2006年12月21日

亀田興毅vsランダエタ2

前回の試合後、「不可解ということこそ不可解」と感じたわけだけれど、今回はすっきり勝ててよかったと思う。4か月の間に、ファイターからボクサーファイターにスタイルをまるっきりチェンジして、それで世界1位の相手を黙らせるのだから、亀田興毅というボクサーの潜在能力はやはり並ではなかったということだろう。

前回の対戦で、技術の低さが目についたと書いたけれど、あれがスタイルがもたらす印象だったのか、不調の故だったのかと考えると、どうも後者と受け止めた方が妥当なのだろうと思う。1ラウンドのダウンですべてが狂って、そのまま上滑りした状態でラウンドが進んでいくという、若いボクサーにありがちなことが、あのやんちゃな大阪の少年にも起こったということか。
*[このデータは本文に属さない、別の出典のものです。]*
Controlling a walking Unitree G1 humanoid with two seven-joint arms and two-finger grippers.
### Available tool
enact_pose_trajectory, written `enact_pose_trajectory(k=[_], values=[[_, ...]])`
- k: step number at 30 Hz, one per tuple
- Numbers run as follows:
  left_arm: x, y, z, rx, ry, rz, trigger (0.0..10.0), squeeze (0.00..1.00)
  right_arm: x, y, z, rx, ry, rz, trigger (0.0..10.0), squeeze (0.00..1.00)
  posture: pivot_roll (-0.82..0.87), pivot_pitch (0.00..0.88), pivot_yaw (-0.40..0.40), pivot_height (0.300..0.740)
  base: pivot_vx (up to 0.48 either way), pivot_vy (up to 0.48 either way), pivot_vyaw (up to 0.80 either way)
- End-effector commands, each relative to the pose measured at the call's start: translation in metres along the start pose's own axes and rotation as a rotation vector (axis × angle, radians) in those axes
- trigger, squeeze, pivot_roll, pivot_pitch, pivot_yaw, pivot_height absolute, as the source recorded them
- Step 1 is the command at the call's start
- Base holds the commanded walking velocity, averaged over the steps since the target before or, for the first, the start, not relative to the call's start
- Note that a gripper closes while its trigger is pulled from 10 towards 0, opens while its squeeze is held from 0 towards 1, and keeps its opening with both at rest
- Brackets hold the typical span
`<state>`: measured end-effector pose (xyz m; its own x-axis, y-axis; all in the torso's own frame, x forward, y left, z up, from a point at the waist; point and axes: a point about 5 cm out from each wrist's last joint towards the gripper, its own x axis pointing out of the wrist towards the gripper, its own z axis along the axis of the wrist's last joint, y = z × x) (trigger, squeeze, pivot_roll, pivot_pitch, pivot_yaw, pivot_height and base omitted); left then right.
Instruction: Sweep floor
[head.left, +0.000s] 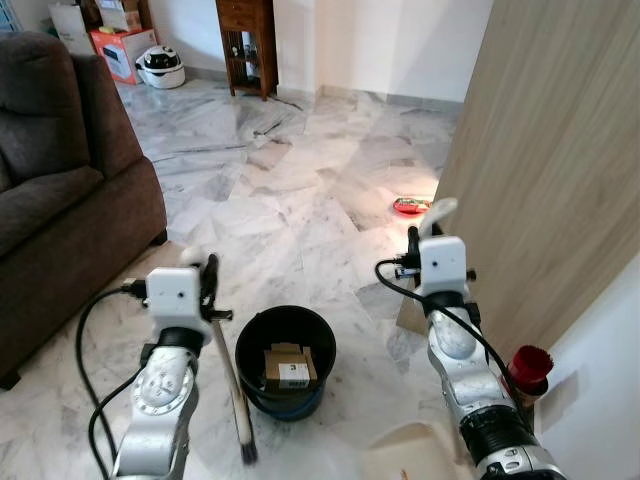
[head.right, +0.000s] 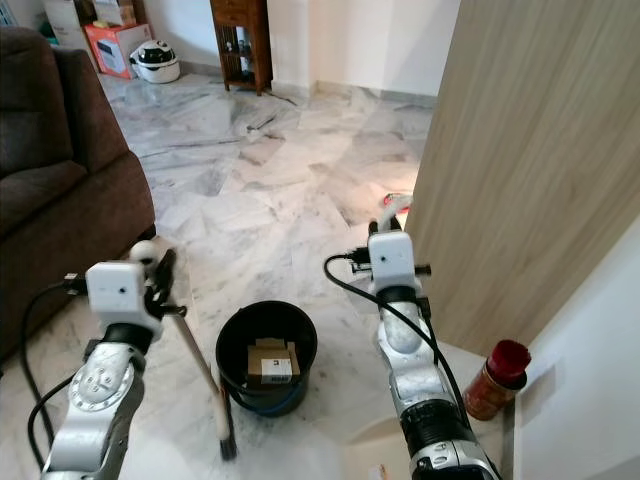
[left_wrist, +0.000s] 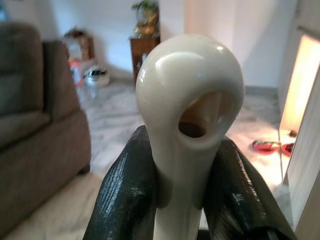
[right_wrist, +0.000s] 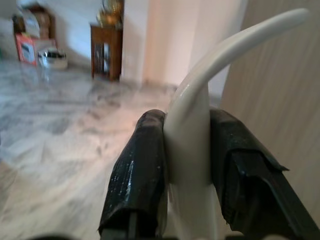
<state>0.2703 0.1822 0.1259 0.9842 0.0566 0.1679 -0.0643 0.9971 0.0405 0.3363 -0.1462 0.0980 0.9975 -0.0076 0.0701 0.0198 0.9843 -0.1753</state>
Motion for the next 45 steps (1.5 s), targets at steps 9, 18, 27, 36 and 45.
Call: enact_pose_trajectory(k=[9,18,27,36,45], values=[[-0.020,0.039,-0.015,0.414,0.308,-0.080,10.0,0.00,-0.008,-0.022,-0.017,-0.148,0.048,-0.089,10.0,0.00,0.01,0.000,0.038,0.740,0.000,0.000,0.00],[-0.046,0.043,-0.027,0.388,0.543,-0.197,10.0,0.00,-0.014,-0.034,-0.033,-0.317,0.153,-0.087,10.0,0.00,0.01,0.000,0.036,0.740,0.000,0.000,0.00],[-0.055,0.042,-0.038,0.342,0.624,-0.182,10.0,0.00,-0.022,-0.049,-0.039,-0.570,0.117,-0.100,10.0,0.00,0.00,0.000,0.034,0.740,0.000,0.000,0.00],[-0.055,0.038,-0.039,0.319,0.650,-0.190,10.0,0.00,-0.025,-0.046,-0.041,-0.594,0.105,-0.069,10.0,0.00,0.00,0.000,0.025,0.740,0.000,0.000,0.00],[-0.051,0.042,-0.036,0.243,0.586,-0.126,10.0,0.00,-0.027,-0.056,-0.052,-0.384,0.232,-0.129,10.0,0.00,0.00,0.000,0.021,0.740,0.000,0.000,0.00]])
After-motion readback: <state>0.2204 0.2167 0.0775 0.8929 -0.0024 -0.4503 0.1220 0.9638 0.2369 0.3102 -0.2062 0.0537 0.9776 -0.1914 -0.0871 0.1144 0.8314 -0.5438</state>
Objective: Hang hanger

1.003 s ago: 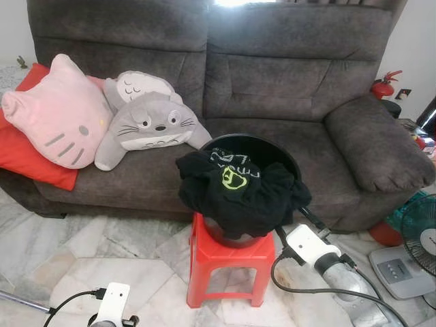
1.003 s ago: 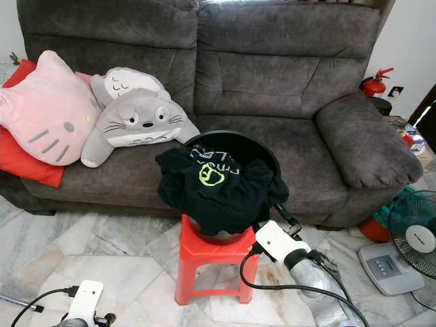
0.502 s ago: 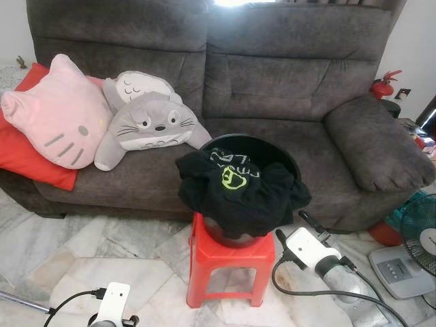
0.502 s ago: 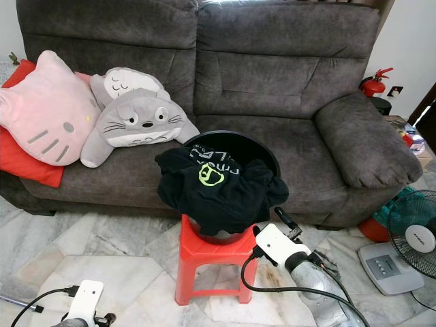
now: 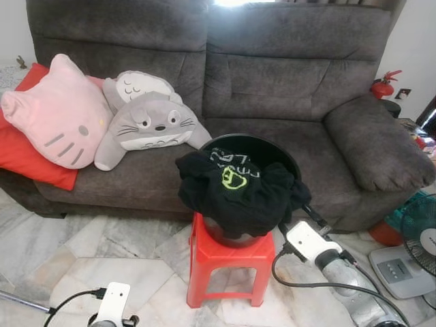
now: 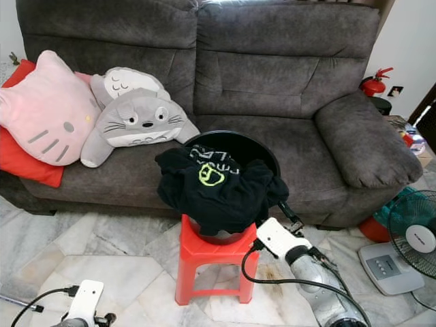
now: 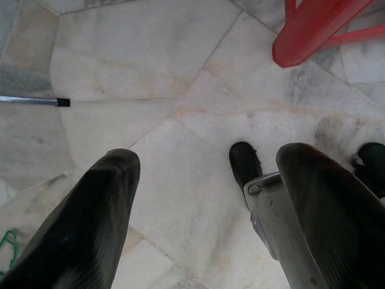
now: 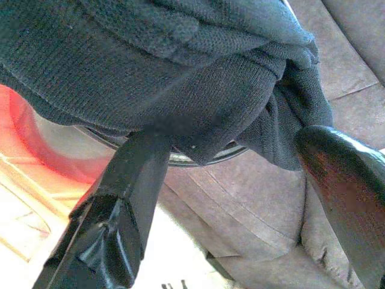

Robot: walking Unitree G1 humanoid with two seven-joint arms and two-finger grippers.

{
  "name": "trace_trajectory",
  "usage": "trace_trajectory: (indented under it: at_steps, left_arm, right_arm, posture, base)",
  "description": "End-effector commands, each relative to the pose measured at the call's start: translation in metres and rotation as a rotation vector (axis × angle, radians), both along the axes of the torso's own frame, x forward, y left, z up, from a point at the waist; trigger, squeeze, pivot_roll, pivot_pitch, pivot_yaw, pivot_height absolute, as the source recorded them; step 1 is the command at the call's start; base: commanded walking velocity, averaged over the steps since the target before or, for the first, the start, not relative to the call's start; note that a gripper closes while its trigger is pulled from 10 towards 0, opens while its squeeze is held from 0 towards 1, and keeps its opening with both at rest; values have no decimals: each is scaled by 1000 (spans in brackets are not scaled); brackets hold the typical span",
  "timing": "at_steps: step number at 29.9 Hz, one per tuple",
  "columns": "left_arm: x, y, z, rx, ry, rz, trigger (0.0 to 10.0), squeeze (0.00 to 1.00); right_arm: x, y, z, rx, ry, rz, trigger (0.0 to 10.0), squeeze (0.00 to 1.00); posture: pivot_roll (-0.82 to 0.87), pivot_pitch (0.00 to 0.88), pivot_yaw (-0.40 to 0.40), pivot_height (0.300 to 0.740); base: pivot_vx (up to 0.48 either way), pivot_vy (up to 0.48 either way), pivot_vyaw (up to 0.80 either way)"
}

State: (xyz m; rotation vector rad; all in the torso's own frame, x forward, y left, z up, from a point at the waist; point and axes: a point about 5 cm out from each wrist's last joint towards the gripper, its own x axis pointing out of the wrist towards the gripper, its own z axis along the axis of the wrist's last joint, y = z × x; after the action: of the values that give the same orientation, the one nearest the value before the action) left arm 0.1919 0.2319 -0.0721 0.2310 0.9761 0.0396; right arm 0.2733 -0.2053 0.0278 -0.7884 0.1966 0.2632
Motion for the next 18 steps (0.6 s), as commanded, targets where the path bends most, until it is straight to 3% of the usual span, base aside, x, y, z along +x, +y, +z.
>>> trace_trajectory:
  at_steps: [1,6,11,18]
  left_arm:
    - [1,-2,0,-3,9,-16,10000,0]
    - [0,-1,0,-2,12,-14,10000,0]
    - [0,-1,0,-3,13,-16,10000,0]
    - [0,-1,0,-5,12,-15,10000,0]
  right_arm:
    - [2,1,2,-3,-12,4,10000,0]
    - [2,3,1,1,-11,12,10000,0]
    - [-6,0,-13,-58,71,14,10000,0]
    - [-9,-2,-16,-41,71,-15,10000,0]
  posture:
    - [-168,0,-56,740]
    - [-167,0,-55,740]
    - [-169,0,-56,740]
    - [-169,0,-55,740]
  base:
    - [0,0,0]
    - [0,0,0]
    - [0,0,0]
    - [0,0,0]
派手さはない試合だったけれど、それはボクサーファイターというよりも、純粋なボクサーに近いファイトスタイルに終始したためで、その出入りの速さ、カウンターのうまさ、例のノーモーションの左の威力と的確さと、十分に見どころのある試合だったと思う。

ガードを高く上げ、ずんずん接近してパンチを振り回して勝ってきたファイターが、4か月のモデルチェンジで、12ラウンド、距離をコントロールしてリングの主導権を握るボクサーに変身できたという事実。それが亀田興毅の引き出しということであれば、おそるべきことだろうと思う。少なくとも日本選手で、こういう前例は見たことがない。

それにしても、やはりボクシングは怖い。昨夜のジャッジは、115-113、116-111、119-108。亀田は12Rにそれこそ不可解なバッティングの減点を食らったので、それを割り引いて12Rをイーブンとすれば、116-113、117-111、120-108となる。

しかし、結果として、昨夜のあの試合をリングサイドで観ていながら、亀田に2ポイント差しかつけないジャッジがいたという事実。レフェリーのミスジャッジも含めて、これもまたボクシングなのだ。前回、わけのわからない批判に乗じた、たちの悪いマスコミの人たちは、このジャッジにインタビューしてみるといい。